#Looping over pixels in a compute shader

1 messages · Page 1 of 1 (latest)

hasty kettle
#

I'm looking to replace my colour replacement script workflow with a compute shader to try and increase realtime performance, and I've watched a small video to get the gist of how they work.

My question is, does the compute shader system have a similar API for getting each pixel of a texture and modifying it, or is the workflow completely different?

#

Looping over pixels in a compute shader

sleek storm
# hasty kettle I'm looking to replace my colour replacement script workflow with a compute shad...

The workflow is quite different. One can do for and while loops in compute shaders but in this case they are not needed (and would perform much worse than C# side script if all is done in one thread). What you need to do instead is dispatch enough groups/threads to process each pixel once. Then the problem just becomes the game of finding the texture pixel index that corresponds to the thread index and reading and modifying that pixel.
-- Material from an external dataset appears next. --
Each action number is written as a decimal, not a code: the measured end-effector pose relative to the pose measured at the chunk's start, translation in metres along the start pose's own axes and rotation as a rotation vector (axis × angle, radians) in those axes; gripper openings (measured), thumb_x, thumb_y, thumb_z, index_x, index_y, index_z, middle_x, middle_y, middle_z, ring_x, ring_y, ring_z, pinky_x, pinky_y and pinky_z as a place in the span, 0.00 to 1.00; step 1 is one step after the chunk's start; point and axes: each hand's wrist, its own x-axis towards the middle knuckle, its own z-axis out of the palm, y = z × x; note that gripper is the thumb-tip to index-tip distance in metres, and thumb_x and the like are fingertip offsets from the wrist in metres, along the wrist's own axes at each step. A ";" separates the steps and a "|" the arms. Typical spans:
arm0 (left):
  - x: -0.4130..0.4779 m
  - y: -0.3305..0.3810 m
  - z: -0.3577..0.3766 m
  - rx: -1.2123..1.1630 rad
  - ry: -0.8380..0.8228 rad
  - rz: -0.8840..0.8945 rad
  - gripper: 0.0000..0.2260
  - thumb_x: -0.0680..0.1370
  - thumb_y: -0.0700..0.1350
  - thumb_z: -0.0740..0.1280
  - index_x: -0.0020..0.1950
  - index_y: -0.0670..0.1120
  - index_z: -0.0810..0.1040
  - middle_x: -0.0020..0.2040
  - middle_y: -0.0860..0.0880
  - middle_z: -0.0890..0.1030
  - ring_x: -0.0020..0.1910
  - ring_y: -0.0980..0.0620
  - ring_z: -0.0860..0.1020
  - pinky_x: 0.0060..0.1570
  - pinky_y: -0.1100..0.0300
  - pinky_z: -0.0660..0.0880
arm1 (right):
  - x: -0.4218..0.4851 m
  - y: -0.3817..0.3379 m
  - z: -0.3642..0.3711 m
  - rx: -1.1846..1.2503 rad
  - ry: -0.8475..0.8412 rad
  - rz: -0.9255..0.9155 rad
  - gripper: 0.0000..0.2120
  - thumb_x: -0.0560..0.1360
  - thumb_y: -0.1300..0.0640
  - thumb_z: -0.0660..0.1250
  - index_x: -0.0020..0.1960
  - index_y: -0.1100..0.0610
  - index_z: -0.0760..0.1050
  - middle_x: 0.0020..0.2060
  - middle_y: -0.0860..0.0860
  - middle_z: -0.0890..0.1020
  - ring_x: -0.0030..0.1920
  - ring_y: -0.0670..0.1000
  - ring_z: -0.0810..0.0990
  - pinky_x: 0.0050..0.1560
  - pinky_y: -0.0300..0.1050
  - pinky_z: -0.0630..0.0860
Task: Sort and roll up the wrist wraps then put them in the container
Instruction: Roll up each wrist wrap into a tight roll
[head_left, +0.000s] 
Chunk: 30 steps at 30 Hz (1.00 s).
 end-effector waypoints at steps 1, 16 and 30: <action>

There are countless ways you could do the indexing and probably doesn't matter too much, you just have to have some 1 to 1 match between the threads and the pixels. The easiest would be to have something like 8x8x1 threads in a group and then having (width/8)x(height/8)x1 groups so the indexing becomes trivial. (each SV_Dispatch_ThreadID would directly match a pixel ID)

In the shader code, you can directly access the pixel with something like texture[id] = whatever where id is a uint2 (which can be directly taken from the SV_Dispatch_ThreadID) and texture is RWTexture2D. With compute shaders you will access the the pixels with the 2D integer index rather than UV coordinates which you would use with regular shaders.

Note that if the size of the texture is not divisible by the number of threads in a group (8 in both directions in the given 8x8x1 example), you need to ceil the division result which means you will have couple extra threads executing beyond the size of the texture. I don't remember for sure if you necessarily need to take that into account but safer would be to do a bound check in the shader code to not try to access pixels outside the bounds.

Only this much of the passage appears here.